We are never short on opinions about the local food scene. But once a year we like to give the chefs the chance to speak their mind. We present the chefs’ picks for the best in Dallas dining.
By Jennifer Chinins |

We devote a lot of time and pages to dishing out our opinions on the
Dallas restaurant scene. But once a year we like to give local chefs
and restaurateurs a chance to tell us what they think. We mail hundreds
of ballots to the top restaurants in town, requesting their picks in 13
categories, from best chef to signature dish and everything in between.
Only one ballot per restaurant was accepted; duplicates and
self-nominations were tossed aside. And, as we soon discovered, the
more things change, the more things stay the same. You’ll see a lot of
familiar names on this list. Herewith, the winners of the fourth annual
Chefs’ Choice Awards. Drumroll, please.

Sharon Hage, York Street >>

In a realm dominated by men, chef Sharon Hage has quietly built a
reputation as one of the finest chefs in Dallas, if not the country.
And those men know talent when they see it: they are the very ones who
named her Best Chef, and her restaurant, York Street, shares Best
Restaurant honors with Lola. Hage honed her skills in some of the
city’s top kitchens—Zodiac Room, Salve, Hôtel St. Germain—but she has
no interest in basking in the limelight. Her heart lies in York Street,
where every night she prepares innovative yet simple dishes using
fresh, local ingredients, to the delight of the 40 patrons who are
lucky enough to get a seat. York Street is not about flash or sass; the
focus here is unabashedly on the plate. From the complimentary sherry,
almonds, and herb-bathed olives, to the poached duck egg with truffles
or pepper filet with Vidalia onions, to the pure-comfort blueberry
buckle, Hage concentrates on your taste buds. 6047 Lewis St.

<< Lola the Restaurant

 In 2000, Point West Volvo owner Van Roberts followed a dream
and took on the seemingly nightmarish role of restaurateur. And this
was not just any restaurant. He was reopening the Victorian
house-turned-restaurant that was formerly Barclays, the critically
acclaimed spot run by beloved Englishman Nick Barclay. Roberts has not
only done justice to his predecessor, but he’s exceeded all
expectations—with the fixed-price two-, three-, and four-course menu
designed by chef Scott Gottlich (pictured); the award-winning wine
program that Roberts himself oversees; and, now, the Tasting Room,
where chef David Uygur prepares 10 or 15 small tasting-size portions of
rotating epicurean delights. Roberts has taken a hobby and turned it into a masterpiece. Dreams do come true. 2917 Fairmount St. 214-855-0700.

Rick Griggs, Abacus >>

Abacus has never underestimated the power of the pastry. The
breadbasket is often a diner’s first taste impression; the dessert
frequently the last. Pastry chef Rick Griggs upholds tradition. The El
Centro culinary school grad landed a gig as pastry cook, then pastry
chef, at the Mansion on Turtle Creek, followed by a spell at Susan
Spicer’s Uptown Bakery in New Orleans. Griggs found his way back to
Dallas and into the kitchen at Abacus, where he turns out pastries
designed to please your eyes as well as your palate. Fabulous focaccia
(think caramelized shallot with goat, mozzarella, and Parmesan cheeses)
and blue cheese biscuits are just two varieties in the breadbasket.
Devil’s food cake with caramel dulce de leche sauce (pictured) and
gooey apple almond cake with toffee sauce and vanilla sabayon are sweet
endings. 4511 McKinney Ave. 214-559-3111.

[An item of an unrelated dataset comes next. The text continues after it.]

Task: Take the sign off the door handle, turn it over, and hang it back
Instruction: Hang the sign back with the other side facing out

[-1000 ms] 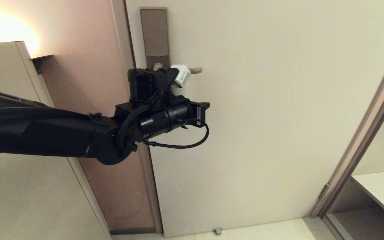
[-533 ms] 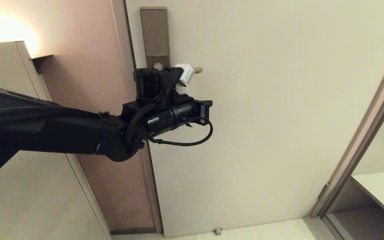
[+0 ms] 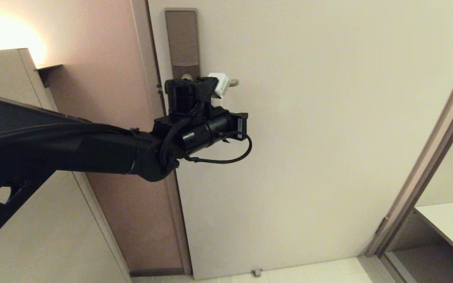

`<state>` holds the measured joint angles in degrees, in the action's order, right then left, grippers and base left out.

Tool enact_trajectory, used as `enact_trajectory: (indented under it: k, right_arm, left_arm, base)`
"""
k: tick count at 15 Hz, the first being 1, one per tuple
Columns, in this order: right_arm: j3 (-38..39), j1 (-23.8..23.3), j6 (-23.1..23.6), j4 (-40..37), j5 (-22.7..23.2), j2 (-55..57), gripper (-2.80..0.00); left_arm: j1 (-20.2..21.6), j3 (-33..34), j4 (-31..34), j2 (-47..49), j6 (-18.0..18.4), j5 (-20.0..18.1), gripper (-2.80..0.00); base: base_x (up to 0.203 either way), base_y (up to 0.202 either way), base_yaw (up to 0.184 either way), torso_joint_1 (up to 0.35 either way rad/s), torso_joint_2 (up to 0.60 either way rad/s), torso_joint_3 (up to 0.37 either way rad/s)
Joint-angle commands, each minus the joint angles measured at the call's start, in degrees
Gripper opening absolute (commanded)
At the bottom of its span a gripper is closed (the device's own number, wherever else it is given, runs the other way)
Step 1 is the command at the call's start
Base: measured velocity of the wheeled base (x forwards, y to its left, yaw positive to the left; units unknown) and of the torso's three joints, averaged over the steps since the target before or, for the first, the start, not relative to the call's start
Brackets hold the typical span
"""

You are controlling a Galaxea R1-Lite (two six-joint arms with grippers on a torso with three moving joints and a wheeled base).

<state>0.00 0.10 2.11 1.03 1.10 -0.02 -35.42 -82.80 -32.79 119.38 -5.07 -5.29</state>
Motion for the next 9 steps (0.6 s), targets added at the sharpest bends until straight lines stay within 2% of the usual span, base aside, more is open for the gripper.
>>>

Teiichi Sakurai, Teppo and Tei Tei Robata Bar >>

Sakurai was slicing sushi before sushi was chic—in Dallas, at least.
There were a few other Japanese joints in town when Sakurai opened
Teppo in 1995, but they were missing that intangible ingredient: cool.
As evidenced three years later by sibling Tei Tei Robata Bar, Sakurai’s
restaurants are just as much about style and substance as sushi and
sake—though he never sacrificed quality for design. Dallas palates were
ready for exotic tastes (quail eggs, anyone?) and weren’t afraid to pay
for it. Even now, his still-hot establishments are packed with
discriminating diners eager to dish out big bucks for fresh fish and
Kobe beef. No one ever said the best things in life come cheap. Teppo,
2014 Greenville Ave. 214-826-8989; Tei Tei Robata Bar, 2906 N.
Henderson Ave. 214-828-2400.

<< Redheaded Slut, The Slip Inn

We appreciate—and listen—when chefs spot culinary talent. But we
have more respect for a chef who knows a good dive when he sees one.
The Slip Inn, next to a seedy Save-way convenience store on McMillan,
is a deliciously dark and dank place, complete with u-shape booths, a
jukebox that takes credit cards, and tacky Coors beer posters behind
the bar. But what keeps the chefs coming back is the Redheaded Slut, a
fruity concoction of—don’t wrinkle your nose—Jagermeister, peach
schnapps, and a splash of cranberry, served by the requisite tattooed
bartender. The Slut’s available in shots for the hard-core drinkers or
on the rocks with more juice for us lightweights. Either way, she’s a
winner. 1806 McMillan Ave. 214-370-5988.

Dragonfly, Hotel ZaZa

Hotel ZaZa’s flame is still burning bright, especially in the bar at
Dragonfly. And who can blame the throngs of pretty patrons who come
here to see and be seen? Everything about the place is sexy and exotic,
from rich gold and red jewel tones to sumptuous textures such as velvet
and silk to high-backed booths perfect for sipping and snuggling. Of
course, we wouldn’t expect anything less from this Mediterranean and
Asian-inspired Uptown fantasyland, where locals and travelers mix and
mingle the night away. A word of caution: watch your Manolo Blahnik
step in the Urban Oasis. Better to gaze at the moonlit pool than to
swim in it. 2332 Leonard St. 214-550-9500.

Fireside Pies

duo Tristan Simon and chef Nick Badovinus have done it again. But this
time they’ve redefined the neighborhood pizza joint. With pizza crust
made by pastry chef David Brawley as a base, Badovinus creates chic
pies made with top-notch and often locally made ingredients, such as
Paula Lambert’s mozzarella, prosciutto, arugula, and pepperoni paired
with hand-torn basil retrieved from the herb garden on the roof. Add to
that a list of smashing salads (Caesar, heavy on the anchovies),
sangria (refreshing white wine peach), and sandwiches (gut-busting
meatball grinder), and it’s a can’t-miss combination of casual and
cool. 2820 N. Henderson Ave. 214-370-3916.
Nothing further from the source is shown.